Your goal =
Hand back all records exactly, pictures omitted.

Records shown =

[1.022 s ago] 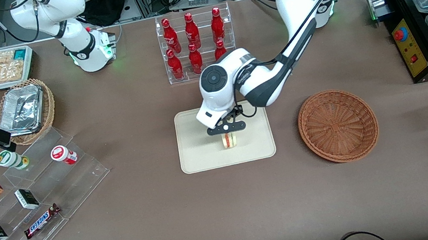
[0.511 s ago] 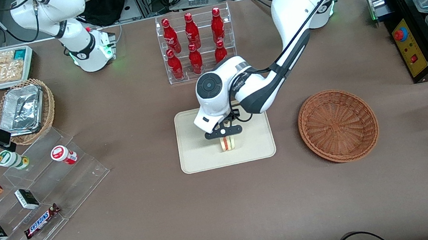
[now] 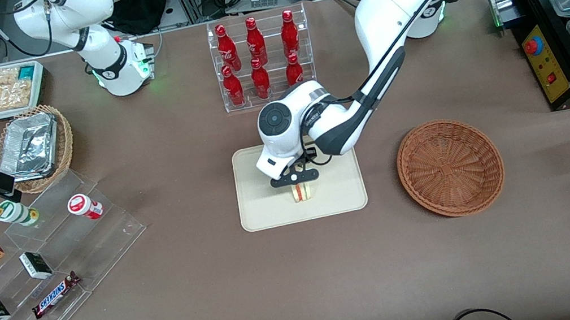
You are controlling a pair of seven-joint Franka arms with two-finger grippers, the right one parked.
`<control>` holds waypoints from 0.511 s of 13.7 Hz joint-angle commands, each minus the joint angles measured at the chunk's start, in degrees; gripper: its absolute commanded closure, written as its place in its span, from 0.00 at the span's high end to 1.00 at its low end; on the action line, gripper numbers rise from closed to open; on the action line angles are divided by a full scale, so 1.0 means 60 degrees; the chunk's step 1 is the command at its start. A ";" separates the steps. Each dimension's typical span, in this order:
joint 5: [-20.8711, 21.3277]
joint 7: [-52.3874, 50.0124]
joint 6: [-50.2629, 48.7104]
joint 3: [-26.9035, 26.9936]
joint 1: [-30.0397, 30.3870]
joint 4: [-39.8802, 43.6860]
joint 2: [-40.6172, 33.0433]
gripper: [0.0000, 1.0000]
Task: Place sandwich from basket to tray
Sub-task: 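Set the sandwich upright on the tray and open the left gripper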
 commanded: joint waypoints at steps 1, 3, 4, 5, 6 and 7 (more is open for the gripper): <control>0.0223 -0.0273 -0.0038 0.0125 -0.0192 0.0275 -0.0008 0.99; 0.0092 -0.0404 -0.0111 0.0125 -0.0061 0.0217 -0.0446 0.99; 0.0077 -0.0883 -0.0257 0.0125 -0.0060 0.0158 -0.0870 0.99; 0.0077 -0.1367 -0.0621 0.0125 -0.0046 0.0143 -0.1280 0.99; 0.0077 -0.1633 -0.1161 0.0125 0.0114 0.0114 -0.1777 0.99; 0.0062 -0.1679 -0.1775 0.0110 0.0289 0.0027 -0.2246 0.99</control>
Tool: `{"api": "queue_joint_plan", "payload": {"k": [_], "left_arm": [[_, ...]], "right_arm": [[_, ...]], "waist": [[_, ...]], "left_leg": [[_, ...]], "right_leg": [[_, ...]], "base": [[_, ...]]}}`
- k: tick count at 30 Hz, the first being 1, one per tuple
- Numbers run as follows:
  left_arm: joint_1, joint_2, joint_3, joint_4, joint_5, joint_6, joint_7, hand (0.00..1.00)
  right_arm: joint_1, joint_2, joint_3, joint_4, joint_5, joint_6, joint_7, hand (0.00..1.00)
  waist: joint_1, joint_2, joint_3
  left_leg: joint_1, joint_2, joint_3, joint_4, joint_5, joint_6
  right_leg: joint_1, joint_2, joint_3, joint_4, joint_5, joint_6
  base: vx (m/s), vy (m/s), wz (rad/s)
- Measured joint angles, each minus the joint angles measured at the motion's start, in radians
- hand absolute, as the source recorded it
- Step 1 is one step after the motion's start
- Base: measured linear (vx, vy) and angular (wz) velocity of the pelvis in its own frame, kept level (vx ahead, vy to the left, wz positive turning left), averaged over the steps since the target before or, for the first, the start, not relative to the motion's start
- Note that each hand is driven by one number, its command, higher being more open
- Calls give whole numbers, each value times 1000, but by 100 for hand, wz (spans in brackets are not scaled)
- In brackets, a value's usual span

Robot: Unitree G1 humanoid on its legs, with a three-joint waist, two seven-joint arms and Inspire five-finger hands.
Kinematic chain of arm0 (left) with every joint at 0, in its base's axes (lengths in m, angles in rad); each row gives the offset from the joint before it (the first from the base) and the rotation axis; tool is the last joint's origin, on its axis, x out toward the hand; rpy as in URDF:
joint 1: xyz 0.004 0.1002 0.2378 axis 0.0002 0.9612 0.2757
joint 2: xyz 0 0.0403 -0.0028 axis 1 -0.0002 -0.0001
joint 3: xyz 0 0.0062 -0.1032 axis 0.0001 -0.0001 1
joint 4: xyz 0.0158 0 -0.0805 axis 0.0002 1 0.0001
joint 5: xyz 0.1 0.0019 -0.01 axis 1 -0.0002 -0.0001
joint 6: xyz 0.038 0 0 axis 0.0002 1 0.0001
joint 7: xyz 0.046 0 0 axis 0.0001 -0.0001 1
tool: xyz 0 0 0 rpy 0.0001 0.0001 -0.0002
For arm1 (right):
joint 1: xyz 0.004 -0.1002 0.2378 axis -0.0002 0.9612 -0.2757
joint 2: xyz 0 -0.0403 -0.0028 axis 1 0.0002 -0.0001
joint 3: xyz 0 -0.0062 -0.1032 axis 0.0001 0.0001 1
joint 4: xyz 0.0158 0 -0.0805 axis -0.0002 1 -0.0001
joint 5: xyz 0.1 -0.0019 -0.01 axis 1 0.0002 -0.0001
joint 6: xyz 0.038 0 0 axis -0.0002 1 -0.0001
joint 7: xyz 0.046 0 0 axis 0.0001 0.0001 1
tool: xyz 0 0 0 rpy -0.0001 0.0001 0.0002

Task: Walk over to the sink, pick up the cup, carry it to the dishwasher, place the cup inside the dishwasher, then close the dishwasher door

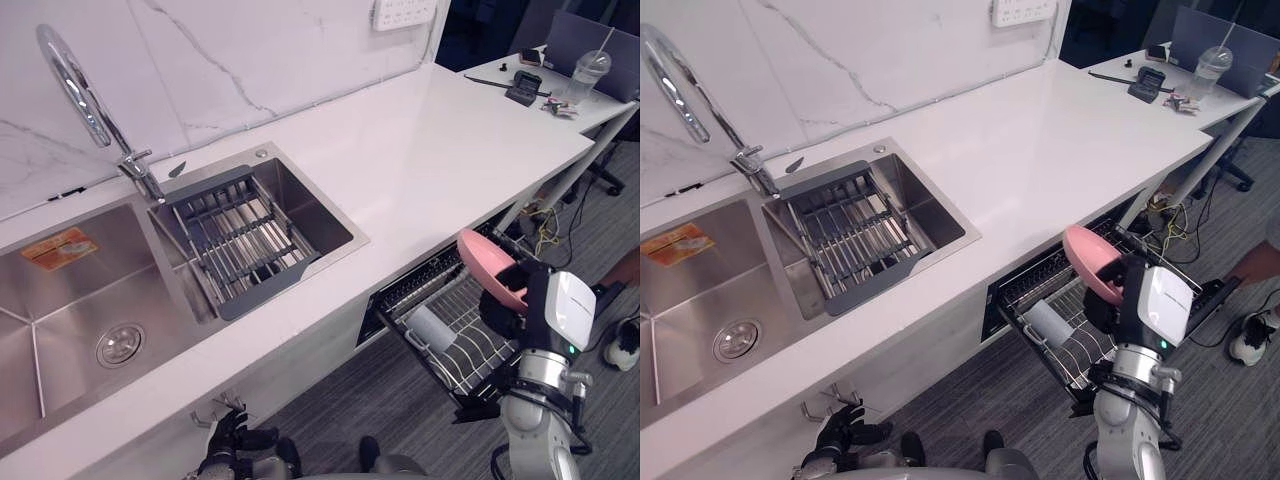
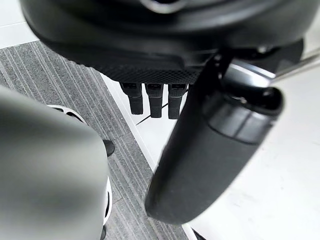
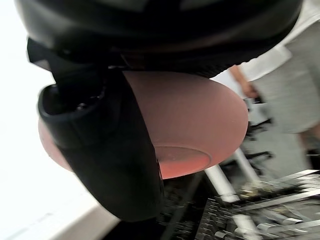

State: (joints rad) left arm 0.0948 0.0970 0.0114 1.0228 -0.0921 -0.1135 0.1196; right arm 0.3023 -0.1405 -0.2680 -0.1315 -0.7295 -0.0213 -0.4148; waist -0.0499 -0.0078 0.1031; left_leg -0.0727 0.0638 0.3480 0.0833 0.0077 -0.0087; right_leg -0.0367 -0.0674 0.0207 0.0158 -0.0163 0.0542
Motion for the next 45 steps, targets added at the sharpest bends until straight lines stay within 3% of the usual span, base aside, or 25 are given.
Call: {"api": "queue_joint_plan", "payload": {"k": [9,15,20,25,31,39,40,45], "left_arm": [[-5,0,-6,18,16,8,-11,90],[-5,-5,-21,10,27,8,-31,90],[-10,-20,-41,-21,36,-19,-39,90],[-19,-36,-59,-59,33,-62,-32,90],[-63,-37,-80,-76,30,-79,-30,90],[-78,-38,-93,-76,-9,-92,-3,90],[-79,-37,-98,-76,-9,-95,5,90],[-85,-39,-98,-80,-9,-106,9,90]], "right_arm": [[-15,0,-40,173,83,-1,9,30],[-77,-88,-80,324,160,2,18,30],[-161,-176,-104,403,212,8,19,30],[-304,-238,-108,467,279,22,20,30],[-466,-313,-23,543,355,16,21,30],[-581,-335,77,690,386,17,38,30],[-589,-335,84,708,386,17,38,90],[-616,-334,85,724,386,19,38,90]], "waist": [[3,2,-17],[1,23,-5],[0,65,58],[11,111,142],[25,126,230],[39,133,252],[41,133,252],[50,134,267]], "left_leg": [[25,-19,-34,-46,24,3],[29,-38,-40,-82,36,3],[6,-47,-39,-89,37,4],[-60,-37,-18,-77,49,21],[-103,-17,0,-58,47,18],[-135,-18,14,-52,49,15],[-136,-19,14,-52,49,15],[-145,-21,10,-54,52,18]], "right_leg": [[41,-7,-26,-55,25,3],[38,-18,-29,-71,31,14],[6,-22,-22,-66,29,15],[-89,-16,7,-13,35,18],[-167,2,38,56,19,19],[-230,1,57,109,3,16],[-231,1,57,109,3,16],[-239,-1,53,109,3,16]], "base": [[9,1,8],[-3,6,0],[-14,31,-5],[27,13,-14],[15,-16,-19],[-21,-6,-5],[0,0,0],[11,0,2]]}}
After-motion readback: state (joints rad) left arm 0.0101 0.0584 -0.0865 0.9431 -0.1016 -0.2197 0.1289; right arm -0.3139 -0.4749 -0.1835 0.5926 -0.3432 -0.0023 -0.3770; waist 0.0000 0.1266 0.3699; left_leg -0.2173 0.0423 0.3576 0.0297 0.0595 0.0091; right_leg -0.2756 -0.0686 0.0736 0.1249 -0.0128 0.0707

Task response =
[1.022 s ago] 
[0.511 s ago] 
[now] 
You are controlling a pair of seven-joint Franka arms with two-finger grippers, the right one parked.
`<control>` holds waypoints from 0.511 s of 13.7 Hz joint-angle commands, each minus the joint angles measured at the chunk's start, in degrees; gripper: its absolute commanded closure, written as its place in its span, from 0.00 at the span's high end to 1.00 at its low end; on the action line, gripper numbers rise from closed to open; on the action line angles are divided by a full scale, so 1.0 means 60 degrees; the chunk's step 1 is the command at its start. A ";" separates the steps. Each dimension's typical span, in this order:
joint 5: [-20.8711, 21.3277]
joint 7: [-52.3874, 50.0124]
joint 6: [-50.2629, 48.7104]
joint 3: [-26.9035, 26.9936]
joint 1: [-30.0397, 30.3870]
joint 4: [-39.8802, 43.6860]
joint 2: [-40.6172, 33.0433]
gripper: [0.0000, 1.0000]
Task: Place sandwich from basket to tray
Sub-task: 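Set the sandwich upright on the tray and open the left gripper
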 commanded: joint waypoints at steps 1, 3, 4, 5, 6 and 7 (more is open for the gripper): <control>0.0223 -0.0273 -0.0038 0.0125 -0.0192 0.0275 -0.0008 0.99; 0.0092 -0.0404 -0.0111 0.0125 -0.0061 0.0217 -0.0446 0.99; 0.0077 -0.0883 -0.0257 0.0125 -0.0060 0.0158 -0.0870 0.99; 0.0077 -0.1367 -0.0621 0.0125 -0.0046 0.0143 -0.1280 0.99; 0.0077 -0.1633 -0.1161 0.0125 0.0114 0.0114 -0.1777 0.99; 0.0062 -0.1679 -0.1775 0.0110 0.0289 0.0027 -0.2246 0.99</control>
Tool: `{"api": "queue_joint_plan", "payload": {"k": [_], "left_arm": [[_, ...]], "right_arm": [[_, ...]], "waist": [[_, ...]], "left_leg": [[_, ...]], "right_leg": [[_, ...]], "base": [[_, ...]]}}`
- k: tick count at 30 Hz, the first being 1, one per tuple
- Numbers run as follows:
  left_arm: joint_1, joint_2, joint_3, joint_4, joint_5, joint_6, joint_7, hand (0.00..1.00)
  right_arm: joint_1, joint_2, joint_3, joint_4, joint_5, joint_6, joint_7, hand (0.00..1.00)
  waist: joint_1, joint_2, joint_3
  left_leg: joint_1, joint_2, joint_3, joint_4, joint_5, joint_6
  right_leg: joint_1, joint_2, joint_3, joint_4, joint_5, joint_6
  base: vx (m/s), vy (m/s), wz (rad/s)
- Measured joint angles, each minus the joint angles measured at the motion's start, in radians
- hand absolute, as the source recorded it
- Step 1 is one step after the motion's start
- Base: measured linear (vx, vy) and angular (wz) velocity of the pelvis in its own frame, kept level (vx ahead, vy to the left, wz positive turning left), averaged over the steps since the target before or, for the first, the start, not relative to the motion's start
- Note that each hand is driven by one number, its command, higher being more open
- Calls give whole numbers, each value times 1000, but by 100 for hand, wz (spans in brackets are not scaled)
- In brackets, a value's usual span

Robot: Unitree G1 humanoid on its legs, with a three-joint waist, two seven-joint arms and Inspire five-finger hands.
Kinematic chain of arm0 (left) with every joint at 0, in its base's axes (lengths in m, angles in rad); each row gives the offset from the joint before it (the first from the base) and the rotation axis; tool is the last joint's origin, on its axis, x out toward the hand; rpy as in URDF:
joint 1: xyz 0.004 0.1002 0.2378 axis 0.0002 0.9612 0.2757
joint 2: xyz 0 0.0403 -0.0028 axis 1 -0.0002 -0.0001
joint 3: xyz 0 0.0062 -0.1032 axis 0.0001 -0.0001 1
joint 4: xyz 0.0158 0 -0.0805 axis 0.0002 1 0.0001
joint 5: xyz 0.1 0.0019 -0.01 axis 1 -0.0002 -0.0001
joint 6: xyz 0.038 0 0 axis 0.0002 1 0.0001
joint 7: xyz 0.046 0 0 axis 0.0001 -0.0001 1
tool: xyz 0 0 0 rpy 0.0001 0.0001 -0.0002
For arm1 (right):
joint 1: xyz 0.004 -0.1002 0.2378 axis -0.0002 0.9612 -0.2757
joint 2: xyz 0 -0.0403 -0.0028 axis 1 0.0002 -0.0001
joint 3: xyz 0 -0.0062 -0.1032 axis 0.0001 0.0001 1
joint 4: xyz 0.0158 0 -0.0805 axis -0.0002 1 -0.0001
joint 5: xyz 0.1 -0.0019 -0.01 axis 1 0.0002 -0.0001
joint 6: xyz 0.038 0 0 axis -0.0002 1 -0.0001
joint 7: xyz 0.046 0 0 axis 0.0001 0.0001 1
tool: xyz 0 0 0 rpy -0.0001 0.0001 0.0002

Task: Walk over to the sink, pick up the cup, carry it to the dishwasher, place the cup inside the dishwasher, then close the dishwasher door


State: (joints rad) left arm 0.0948 0.0970 0.0114 1.0228 -0.0921 -0.1135 0.1196; right arm 0.3023 -0.1405 -0.2680 -0.1315 -0.7295 -0.0213 -0.4148; waist -0.0499 -0.0078 0.1031; left_leg -0.0727 0.0638 0.3480 0.0833 0.0077 -0.0087; right_leg -0.0367 -0.0674 0.0207 0.0158 -0.0163 0.0542
Motion for the next 45 steps, targets added at the sharpest bends until straight lines stay within 3% of the usual span, base aside, or 25 are given.
Call: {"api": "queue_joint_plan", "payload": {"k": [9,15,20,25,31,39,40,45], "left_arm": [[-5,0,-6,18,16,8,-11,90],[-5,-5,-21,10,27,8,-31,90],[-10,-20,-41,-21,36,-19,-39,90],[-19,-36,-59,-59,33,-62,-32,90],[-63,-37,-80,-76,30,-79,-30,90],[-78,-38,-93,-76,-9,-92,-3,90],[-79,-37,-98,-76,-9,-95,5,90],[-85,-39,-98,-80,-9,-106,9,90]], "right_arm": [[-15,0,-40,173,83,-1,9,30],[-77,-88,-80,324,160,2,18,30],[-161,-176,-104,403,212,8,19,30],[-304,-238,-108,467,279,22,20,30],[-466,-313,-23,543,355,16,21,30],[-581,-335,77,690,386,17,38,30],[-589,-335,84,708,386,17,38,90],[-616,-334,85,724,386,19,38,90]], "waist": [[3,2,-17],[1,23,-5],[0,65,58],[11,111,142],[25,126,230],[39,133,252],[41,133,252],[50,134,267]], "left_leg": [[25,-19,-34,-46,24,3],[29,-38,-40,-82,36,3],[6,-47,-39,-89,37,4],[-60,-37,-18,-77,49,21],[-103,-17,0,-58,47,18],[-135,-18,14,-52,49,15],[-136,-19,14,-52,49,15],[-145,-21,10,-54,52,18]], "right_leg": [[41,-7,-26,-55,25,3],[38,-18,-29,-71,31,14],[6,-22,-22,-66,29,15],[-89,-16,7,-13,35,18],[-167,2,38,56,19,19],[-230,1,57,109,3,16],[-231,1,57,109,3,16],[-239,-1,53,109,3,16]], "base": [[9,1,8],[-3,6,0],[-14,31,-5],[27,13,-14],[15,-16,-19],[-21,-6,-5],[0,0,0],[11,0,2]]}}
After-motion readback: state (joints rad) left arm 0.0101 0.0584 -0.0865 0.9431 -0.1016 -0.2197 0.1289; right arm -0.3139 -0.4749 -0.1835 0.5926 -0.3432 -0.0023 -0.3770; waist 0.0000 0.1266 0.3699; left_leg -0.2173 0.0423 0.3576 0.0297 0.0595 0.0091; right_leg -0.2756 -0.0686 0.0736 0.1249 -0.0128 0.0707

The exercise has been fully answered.